Vita e morte di un poeta di Nicola Bultrini

Beppe Salvia (Potenza, 10 ottobre 1954 – Roma, 6 aprile 1985) è stato un grande poeta che ha rivoluzionato la poesia italiana negli anni ’80 del ‘900. L’elemento assolutamente nuovo della sua poesia è anzitutto, attraverso la rivalutazione di Pascoli e D’Annunzio (che i poeti del ‘900 dovettero scostare da sé per esistere), la ricollocazione della lingua e della sua tradizione al centro del fare poetico: la lingua è sentita da lui come qualcosa di vivo e pensante, fatta di carne, di senso e sensi, odori sapori colori; è coscienza e memoria di se stessa, e ha casa nella poesia.

È con questa lingua nuova e antica insieme che Beppe può affrontare e dire la “vita nuda”: “Noi proviamo in questa notte a scrivere della vita e della morte” recita l’inizio de Il lume accanto allo scrittoio. “Scrivere della vita e della morte”, eccola qui la “vita nuda”, intera, integrale, con la sua morte accanto. Scrivere perché la vita resti, togliersi dal flusso postmoderno dell’usa e getta, della deperibilità, dall’ideologia del gioco e della vergogna, scrivere per davvero e non per finta, con uno scrittoio vero, e un lume vero, nella notte in cui siamo tutti. Scrivere perché siamo veri, e non fantasmi, e la nostra vita ci chiede di essere scritta, fermata nelle sue infinite immagini che sono la nostra carne il nostro cuore la nostra anima. Uscita dal postmoderno e, anche, dall’ermetismo, laddove non erano riusciti, a detta di Emanuele Trevi, neanche gli sperimentali e neoavanguardisti.

Dopo le varie pubblicazioni, tutte postume (perché anche la prima, Estate di Elisa Sansovino, uscì pochi mesi dopo la sua morte), è stata recentemente pubblicata un’edizione di Cuore (la sua raccolta principale) con attenzione filologica ai manoscritti, a cura di Sabrina Stroppa (Interno Poesia, 2021). Ciò che mancava era una biografia attendibile di Salvia, su storie anche infondate e leggende dovendo poggiarsi gli studi, e sul mito che anche quando era in vita lo circondava, ancor più dopo la morte. A riempire questo vuoto è un libro di Nicola Bultrini, Vita e morte di un poeta, appena uscito per Fazi.

Bultrini non ha conosciuto Salvia personalmente, essendosi per motivi anagrafici affacciato sulla scena letteraria dopo la sua morte, ma ha raccolto, attraverso la frequentazione dei suoi tanti amici e sodali, eredi delle riviste Braci e Prato Pagano (cui Beppe aveva collaborato e che avevano caratterizzato gli anni ‘80 a Roma) il suo messaggio e il suo mito. E questi amici (anche parenti e conoscenti, fino a trentuno in tutto) ha deciso di intervistarli, raccogliendo una gran quantità di materiale sulla vita di Salvia, ma anche sull’ambiente letterario romano di quegli anni.

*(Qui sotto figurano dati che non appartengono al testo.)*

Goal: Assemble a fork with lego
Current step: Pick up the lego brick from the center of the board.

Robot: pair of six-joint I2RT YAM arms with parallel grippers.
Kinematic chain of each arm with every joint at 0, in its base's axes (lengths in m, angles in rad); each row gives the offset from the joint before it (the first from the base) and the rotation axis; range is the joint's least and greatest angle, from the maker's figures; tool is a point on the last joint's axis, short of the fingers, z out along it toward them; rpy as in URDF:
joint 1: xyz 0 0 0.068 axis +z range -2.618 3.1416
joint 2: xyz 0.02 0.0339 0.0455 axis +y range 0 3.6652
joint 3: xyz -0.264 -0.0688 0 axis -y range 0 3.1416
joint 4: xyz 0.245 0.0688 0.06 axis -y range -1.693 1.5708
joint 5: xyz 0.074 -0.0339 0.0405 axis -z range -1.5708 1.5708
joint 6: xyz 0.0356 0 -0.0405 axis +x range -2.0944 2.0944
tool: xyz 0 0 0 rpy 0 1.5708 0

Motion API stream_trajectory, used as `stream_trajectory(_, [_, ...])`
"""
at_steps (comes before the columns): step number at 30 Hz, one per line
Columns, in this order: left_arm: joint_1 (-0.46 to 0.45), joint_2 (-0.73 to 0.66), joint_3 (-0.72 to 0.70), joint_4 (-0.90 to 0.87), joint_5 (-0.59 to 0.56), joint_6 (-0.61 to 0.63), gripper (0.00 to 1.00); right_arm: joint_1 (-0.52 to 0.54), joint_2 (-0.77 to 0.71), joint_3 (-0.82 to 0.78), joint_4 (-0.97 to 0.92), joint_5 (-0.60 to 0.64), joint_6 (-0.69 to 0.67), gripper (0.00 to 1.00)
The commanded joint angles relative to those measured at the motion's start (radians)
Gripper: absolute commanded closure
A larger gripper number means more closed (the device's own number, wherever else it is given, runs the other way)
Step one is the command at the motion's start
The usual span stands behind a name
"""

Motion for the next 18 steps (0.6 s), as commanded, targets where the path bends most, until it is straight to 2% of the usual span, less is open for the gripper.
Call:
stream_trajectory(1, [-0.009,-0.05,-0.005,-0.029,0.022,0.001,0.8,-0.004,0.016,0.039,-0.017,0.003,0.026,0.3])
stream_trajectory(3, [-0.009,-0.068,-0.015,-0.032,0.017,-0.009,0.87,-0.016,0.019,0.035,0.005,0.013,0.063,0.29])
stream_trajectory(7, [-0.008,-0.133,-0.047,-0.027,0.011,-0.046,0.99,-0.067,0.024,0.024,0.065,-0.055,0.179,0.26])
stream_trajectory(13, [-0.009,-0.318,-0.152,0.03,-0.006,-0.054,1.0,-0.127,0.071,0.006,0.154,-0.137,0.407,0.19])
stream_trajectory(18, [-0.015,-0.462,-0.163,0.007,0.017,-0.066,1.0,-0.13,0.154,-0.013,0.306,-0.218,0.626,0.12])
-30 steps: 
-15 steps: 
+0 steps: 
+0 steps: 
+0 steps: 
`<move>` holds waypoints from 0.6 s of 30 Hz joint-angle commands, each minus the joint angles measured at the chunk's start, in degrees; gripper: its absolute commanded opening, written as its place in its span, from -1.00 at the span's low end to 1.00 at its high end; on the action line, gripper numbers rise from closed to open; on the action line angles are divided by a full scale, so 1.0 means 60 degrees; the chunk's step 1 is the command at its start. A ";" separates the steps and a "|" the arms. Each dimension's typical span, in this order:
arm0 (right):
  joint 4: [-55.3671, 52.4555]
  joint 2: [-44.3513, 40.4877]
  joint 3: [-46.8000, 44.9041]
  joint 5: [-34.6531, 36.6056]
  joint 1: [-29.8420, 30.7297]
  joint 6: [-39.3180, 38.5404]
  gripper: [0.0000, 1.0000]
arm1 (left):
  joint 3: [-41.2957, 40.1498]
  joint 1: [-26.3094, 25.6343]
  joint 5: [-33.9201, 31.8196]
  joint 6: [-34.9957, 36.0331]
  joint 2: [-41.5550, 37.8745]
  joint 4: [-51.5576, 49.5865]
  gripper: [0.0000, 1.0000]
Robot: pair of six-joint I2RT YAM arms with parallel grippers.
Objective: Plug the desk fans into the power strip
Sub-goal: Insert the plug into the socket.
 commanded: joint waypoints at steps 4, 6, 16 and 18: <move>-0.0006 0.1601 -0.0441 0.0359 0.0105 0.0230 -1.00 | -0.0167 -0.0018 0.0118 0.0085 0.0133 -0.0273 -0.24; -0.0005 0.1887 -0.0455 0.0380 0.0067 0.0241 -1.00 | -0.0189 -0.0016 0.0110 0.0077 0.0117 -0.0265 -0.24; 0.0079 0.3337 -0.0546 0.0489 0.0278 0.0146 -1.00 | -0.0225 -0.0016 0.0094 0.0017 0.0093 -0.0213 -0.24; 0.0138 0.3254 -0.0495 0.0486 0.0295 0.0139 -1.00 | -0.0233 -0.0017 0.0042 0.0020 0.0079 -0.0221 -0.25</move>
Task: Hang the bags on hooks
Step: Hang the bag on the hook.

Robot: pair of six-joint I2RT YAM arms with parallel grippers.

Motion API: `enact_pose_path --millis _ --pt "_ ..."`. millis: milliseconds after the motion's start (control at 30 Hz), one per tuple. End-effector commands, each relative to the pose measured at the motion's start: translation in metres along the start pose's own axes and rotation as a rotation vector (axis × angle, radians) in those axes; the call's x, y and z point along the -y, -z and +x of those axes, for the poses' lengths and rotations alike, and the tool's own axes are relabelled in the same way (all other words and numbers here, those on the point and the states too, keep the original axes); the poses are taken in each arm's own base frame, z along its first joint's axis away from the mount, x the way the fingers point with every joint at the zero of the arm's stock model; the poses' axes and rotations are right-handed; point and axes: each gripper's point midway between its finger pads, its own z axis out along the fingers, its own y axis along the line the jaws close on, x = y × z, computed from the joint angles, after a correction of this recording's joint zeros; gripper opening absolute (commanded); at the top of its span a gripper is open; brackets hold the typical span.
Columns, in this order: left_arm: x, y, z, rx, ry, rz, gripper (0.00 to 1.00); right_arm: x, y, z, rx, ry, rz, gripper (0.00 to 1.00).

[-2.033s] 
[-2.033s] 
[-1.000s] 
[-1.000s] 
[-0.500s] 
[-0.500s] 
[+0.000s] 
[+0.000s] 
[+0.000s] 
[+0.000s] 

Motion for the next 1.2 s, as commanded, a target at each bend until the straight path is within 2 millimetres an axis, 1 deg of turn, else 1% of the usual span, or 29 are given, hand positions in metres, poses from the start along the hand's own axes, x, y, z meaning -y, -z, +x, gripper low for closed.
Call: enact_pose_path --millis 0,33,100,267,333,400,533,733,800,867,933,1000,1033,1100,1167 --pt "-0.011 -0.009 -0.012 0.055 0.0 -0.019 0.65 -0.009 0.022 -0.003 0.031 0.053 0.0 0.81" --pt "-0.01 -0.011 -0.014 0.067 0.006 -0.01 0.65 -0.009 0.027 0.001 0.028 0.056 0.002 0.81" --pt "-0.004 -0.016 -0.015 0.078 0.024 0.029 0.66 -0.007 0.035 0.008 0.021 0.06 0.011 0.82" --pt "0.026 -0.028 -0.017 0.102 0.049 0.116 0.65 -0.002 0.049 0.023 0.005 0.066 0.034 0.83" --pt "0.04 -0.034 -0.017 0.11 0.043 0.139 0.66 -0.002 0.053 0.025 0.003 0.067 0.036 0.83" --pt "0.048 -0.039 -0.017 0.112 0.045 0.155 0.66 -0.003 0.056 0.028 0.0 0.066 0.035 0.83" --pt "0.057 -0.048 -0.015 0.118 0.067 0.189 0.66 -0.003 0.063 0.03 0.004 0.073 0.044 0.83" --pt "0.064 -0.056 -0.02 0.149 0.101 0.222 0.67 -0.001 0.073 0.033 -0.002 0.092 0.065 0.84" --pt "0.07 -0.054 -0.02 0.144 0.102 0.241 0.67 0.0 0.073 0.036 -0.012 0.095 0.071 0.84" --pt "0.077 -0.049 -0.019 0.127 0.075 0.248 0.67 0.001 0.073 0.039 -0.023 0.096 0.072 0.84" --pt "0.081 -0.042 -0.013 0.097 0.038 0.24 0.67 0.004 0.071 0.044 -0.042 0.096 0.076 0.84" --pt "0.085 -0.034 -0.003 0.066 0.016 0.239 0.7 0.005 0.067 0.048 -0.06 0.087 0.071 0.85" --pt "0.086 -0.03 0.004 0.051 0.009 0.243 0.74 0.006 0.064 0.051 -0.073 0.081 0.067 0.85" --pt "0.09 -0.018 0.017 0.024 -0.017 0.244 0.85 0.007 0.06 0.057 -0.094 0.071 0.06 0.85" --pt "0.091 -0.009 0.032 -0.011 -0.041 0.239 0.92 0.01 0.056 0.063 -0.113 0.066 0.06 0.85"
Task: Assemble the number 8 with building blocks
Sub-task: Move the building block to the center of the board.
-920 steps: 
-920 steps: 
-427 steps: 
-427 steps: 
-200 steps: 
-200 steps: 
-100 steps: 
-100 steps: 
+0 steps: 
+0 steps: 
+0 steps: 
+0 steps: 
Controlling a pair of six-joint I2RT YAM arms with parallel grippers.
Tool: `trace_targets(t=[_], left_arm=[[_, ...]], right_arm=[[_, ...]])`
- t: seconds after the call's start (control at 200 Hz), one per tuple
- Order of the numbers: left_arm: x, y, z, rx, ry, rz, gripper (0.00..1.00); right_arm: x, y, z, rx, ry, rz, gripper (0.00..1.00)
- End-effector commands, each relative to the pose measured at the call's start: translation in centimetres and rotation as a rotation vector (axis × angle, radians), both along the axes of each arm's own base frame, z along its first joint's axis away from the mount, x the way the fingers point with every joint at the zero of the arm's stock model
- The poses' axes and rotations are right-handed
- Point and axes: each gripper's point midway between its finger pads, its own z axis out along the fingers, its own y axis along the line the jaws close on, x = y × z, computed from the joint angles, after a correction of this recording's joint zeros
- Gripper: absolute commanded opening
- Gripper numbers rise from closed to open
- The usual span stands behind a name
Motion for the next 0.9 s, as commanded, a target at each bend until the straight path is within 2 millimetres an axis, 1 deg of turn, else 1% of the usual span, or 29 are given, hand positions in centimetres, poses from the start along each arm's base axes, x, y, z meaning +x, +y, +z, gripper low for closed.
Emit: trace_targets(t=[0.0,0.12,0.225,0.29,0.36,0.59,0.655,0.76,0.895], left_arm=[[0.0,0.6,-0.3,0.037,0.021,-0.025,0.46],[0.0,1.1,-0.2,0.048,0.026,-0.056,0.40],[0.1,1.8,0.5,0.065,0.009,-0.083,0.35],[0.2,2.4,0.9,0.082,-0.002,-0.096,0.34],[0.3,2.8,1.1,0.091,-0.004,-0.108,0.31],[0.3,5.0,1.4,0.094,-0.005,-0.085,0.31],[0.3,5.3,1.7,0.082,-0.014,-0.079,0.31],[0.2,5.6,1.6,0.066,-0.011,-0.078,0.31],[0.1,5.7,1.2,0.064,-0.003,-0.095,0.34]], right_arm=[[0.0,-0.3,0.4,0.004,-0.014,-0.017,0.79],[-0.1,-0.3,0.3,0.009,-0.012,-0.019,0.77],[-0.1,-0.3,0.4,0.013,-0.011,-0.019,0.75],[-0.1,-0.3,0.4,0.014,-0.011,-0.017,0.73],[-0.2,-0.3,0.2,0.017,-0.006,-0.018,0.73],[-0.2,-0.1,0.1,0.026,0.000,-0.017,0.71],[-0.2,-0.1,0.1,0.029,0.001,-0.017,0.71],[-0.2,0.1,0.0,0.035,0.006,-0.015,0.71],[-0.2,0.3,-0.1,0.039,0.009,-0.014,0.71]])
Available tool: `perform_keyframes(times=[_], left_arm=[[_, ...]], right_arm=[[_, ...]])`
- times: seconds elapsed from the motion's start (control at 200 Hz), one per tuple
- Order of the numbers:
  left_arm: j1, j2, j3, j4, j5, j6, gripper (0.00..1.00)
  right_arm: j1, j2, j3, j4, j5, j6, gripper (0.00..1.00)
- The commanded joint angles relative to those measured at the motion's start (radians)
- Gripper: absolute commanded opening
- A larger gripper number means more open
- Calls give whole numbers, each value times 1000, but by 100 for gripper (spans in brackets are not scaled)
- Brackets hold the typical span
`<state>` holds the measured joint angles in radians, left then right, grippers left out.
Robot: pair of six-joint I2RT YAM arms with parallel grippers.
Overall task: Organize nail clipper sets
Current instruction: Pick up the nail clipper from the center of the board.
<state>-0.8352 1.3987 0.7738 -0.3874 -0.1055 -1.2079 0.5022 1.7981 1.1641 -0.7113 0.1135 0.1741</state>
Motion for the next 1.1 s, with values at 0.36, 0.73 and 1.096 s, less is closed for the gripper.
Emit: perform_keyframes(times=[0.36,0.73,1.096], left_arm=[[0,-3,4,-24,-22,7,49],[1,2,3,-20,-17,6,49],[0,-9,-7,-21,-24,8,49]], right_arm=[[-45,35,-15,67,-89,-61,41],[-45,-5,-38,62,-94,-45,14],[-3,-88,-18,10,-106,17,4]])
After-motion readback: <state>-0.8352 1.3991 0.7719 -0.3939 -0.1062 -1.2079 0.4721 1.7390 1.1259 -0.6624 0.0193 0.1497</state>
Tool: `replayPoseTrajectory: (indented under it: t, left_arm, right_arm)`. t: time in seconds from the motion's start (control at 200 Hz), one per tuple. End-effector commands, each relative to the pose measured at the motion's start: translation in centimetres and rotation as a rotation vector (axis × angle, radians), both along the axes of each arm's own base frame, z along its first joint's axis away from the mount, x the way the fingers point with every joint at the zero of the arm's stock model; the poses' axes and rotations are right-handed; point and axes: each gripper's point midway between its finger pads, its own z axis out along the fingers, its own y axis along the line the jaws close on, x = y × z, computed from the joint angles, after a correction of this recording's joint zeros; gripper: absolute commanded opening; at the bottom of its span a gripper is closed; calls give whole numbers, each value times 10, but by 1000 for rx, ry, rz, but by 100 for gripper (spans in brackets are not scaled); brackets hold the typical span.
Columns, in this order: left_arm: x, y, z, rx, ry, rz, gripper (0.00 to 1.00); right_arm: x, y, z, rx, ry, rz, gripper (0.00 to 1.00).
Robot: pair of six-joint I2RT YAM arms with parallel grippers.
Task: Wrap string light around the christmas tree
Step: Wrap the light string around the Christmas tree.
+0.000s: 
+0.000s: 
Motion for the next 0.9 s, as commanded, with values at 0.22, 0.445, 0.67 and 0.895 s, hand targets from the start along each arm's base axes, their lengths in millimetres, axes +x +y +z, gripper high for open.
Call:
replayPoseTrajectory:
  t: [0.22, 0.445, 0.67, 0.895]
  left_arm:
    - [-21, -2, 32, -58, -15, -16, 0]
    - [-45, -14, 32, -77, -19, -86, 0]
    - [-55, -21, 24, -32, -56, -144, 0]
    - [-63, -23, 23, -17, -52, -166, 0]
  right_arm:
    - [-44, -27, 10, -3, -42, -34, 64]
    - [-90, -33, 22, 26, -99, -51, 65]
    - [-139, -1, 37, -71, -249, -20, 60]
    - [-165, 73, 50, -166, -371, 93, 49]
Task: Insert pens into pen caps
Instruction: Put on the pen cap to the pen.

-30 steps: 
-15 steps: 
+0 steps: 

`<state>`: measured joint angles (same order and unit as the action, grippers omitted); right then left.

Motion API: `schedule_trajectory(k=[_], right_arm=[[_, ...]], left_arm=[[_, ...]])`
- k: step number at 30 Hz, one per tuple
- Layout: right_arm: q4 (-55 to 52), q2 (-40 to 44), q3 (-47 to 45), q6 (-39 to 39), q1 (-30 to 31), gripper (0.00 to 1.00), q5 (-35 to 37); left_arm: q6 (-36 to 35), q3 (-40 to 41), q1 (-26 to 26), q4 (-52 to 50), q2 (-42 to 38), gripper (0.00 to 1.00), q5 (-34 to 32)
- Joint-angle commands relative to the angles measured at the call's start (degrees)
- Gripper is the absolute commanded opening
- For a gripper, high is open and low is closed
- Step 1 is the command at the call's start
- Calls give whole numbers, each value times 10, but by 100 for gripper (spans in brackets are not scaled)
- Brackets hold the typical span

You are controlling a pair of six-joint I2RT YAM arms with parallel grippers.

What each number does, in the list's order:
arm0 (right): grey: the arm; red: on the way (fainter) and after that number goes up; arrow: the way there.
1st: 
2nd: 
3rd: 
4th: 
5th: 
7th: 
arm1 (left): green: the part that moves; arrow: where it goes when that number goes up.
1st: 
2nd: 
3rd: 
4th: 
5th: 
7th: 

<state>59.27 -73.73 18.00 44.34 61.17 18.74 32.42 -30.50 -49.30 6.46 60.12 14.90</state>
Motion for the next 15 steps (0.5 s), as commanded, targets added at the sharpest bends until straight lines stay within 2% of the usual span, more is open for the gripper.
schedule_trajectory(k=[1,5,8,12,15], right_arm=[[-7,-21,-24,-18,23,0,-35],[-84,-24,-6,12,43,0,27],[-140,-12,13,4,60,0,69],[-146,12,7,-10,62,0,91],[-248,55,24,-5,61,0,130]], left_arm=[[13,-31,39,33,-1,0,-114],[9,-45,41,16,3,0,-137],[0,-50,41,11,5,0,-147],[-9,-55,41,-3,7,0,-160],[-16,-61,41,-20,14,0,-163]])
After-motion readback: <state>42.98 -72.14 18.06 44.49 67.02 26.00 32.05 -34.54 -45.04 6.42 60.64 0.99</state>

Materiale che lui ha accuratamente vagliato, attraverso confronti e verifiche, fino a arrivare a una ricostruzione il più possibile attendibile con tempi, date, luoghi precisi (questi ultimi ricostruiti e visitati personalmente, da quelli di origine in Lucania e Sicilia alle varie abitazioni romane).

Bultrini crea una sorta di romanzo, fingendosi uno dei poeti amici, raccontando in diretta la vita di Salvia, e dell’ambiente letterario romano di quegli anni, particolarmente vivace e innovativo, dal laboratorio di poesia di Elio Pagliarani allo spazio d’arte e poesia Sant’Agata dei Goti, e poi le riviste Braci e Prato Pagano di cui Salvia fu animatore. C’è anche, tratteggiata velocemente, come in controcampo, la Roma e l’Italia degli anni di piombo, delle stragi e della violenza, e l’autore è bravo a far risaltare il contrasto tra l’orrore e la violenza dell’ideologia, e il silenzio e la pace e la luce della poesia incarnata da Salvia e da questo manipolo di ragazzi che stanno inventando un tempo nuovo, lo stanno già vivendo-.

Bultrini ci fa sentire, raccontando la vita di un poeta innovatore suicidatosi a trent’anni, accanto ai rottami del vecchio, che ancora feriscono, un fervore di cambiamento, di riscoperta di origini e identità, di abbandono dell’ideologia e della violenza a favore della poesia, del silenzio e dell’ascolto, di un rinnovato amore per i nostri classici e per la nostra lingua, preconizzando l’inizio di una nuova epoca.